Он мог шутя, между прочим, в шутливом разговоре сказать одну фразу, которую умелый и добросовестный учёный мог бы развить и представить в виде докторской диссертации. За примером ходить недалеко. Однажды мы случайно встретились с ним — оба шли в университет. II пока мы пересекали Неву (это было зимой), он изложил мне содержание моей будущей воображаемой работы о фонемах только потому, что я упомянул, что иду на лекцию академика Карского по русскому языку.

Но вернёмся на Греческий, 15. Случалось, что Поливанов после наших скромных ужинов просил Юрия Николаевича разрешить ему остаться, чтобы поработать в его кабинете. Когда холодно, работается лучше, говорил он. Однажды, рассказывая о притонах курильщиков опиума, он предложил Юрию Николаевичу заглянуть в один из них. Не помню, днём или вечером это было, но отсутствовали они довольно долго, и, вернувшись, Юрий Николаевич живо и выразительно нарисовал весьма неприглядную картину притона. Он вернулся оживлённый, весёлый и сказал, что, хотя он выкурил три трубки, опиум не оказал на него ни малейшего действия.

— Надо втянуться, — серьёзно и поучительно сказал Поливанов.

Эти курильни, очевидно, входили в круг наблюдений, необходимых Евгению Дмитриевичу, потому что в течение двух лет — 1918–1920 — он энергично занимался политической работой среди петроградских китайцев. Один из организаторов «Союза китайских рабочих», он был редактором первой китайской коммунистической газеты.

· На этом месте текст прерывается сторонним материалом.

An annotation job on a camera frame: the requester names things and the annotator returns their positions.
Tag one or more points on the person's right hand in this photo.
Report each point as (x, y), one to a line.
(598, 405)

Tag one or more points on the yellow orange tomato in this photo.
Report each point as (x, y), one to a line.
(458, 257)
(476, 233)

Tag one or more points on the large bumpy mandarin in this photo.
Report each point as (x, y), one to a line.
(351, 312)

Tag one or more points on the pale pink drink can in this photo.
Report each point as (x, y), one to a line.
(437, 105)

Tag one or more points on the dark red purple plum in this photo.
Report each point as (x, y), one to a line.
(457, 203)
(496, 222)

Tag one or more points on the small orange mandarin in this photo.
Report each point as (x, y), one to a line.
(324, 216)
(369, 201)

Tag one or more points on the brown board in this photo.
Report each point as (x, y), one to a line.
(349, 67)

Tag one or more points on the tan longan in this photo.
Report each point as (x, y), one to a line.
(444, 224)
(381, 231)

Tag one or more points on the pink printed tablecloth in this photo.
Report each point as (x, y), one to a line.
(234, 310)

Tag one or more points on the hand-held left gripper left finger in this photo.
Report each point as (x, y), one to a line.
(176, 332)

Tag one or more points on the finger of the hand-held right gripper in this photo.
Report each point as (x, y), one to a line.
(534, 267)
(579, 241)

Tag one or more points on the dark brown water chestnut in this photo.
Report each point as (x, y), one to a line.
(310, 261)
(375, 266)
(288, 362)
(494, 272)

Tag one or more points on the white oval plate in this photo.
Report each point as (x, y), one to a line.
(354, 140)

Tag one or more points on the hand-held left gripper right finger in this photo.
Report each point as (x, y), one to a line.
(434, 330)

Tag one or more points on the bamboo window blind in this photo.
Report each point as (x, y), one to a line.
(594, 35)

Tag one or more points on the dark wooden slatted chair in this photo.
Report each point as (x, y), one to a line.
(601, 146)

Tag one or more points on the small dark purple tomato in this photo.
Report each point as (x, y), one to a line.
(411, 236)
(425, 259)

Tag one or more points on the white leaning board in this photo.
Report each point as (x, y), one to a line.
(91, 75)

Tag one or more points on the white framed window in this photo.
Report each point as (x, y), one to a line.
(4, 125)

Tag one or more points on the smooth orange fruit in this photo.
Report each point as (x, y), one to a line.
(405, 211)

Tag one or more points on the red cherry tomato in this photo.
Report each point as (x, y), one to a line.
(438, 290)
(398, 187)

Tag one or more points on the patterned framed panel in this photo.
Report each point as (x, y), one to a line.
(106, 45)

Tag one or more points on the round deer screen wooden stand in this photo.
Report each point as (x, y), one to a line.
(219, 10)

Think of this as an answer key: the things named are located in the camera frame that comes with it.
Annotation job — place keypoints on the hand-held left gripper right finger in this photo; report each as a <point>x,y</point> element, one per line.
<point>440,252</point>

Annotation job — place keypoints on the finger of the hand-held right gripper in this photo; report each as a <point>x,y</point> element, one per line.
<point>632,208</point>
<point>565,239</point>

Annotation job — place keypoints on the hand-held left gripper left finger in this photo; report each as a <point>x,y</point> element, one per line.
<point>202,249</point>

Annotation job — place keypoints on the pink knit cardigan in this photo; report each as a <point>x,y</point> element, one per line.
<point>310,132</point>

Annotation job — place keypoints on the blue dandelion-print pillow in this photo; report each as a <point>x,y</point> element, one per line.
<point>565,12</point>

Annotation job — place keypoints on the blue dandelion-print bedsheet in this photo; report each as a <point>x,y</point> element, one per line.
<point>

Установлена его тесная связь с китайскими добровольцами, сражавшимися на фронтах гражданской войны{См.: Новогрудский Г. По следам Пау. М., 1962, с. 75–77.}. Кстати сказать, эта сторона его деятельности неожиданно коснулась и меня. Университетская стипендия была ничтожно мала, институтская — немногим от неё отличалась, и Поливанов предложил мне преподавать пятерым китайцам русский язык. Это была сложная задача: я не знал китайского, а мои ученики не знали русского. Кажется, в наше время именно этот способ изучения иностранных языков представляется наиболее надёжным. Мне тогда этого не казалось.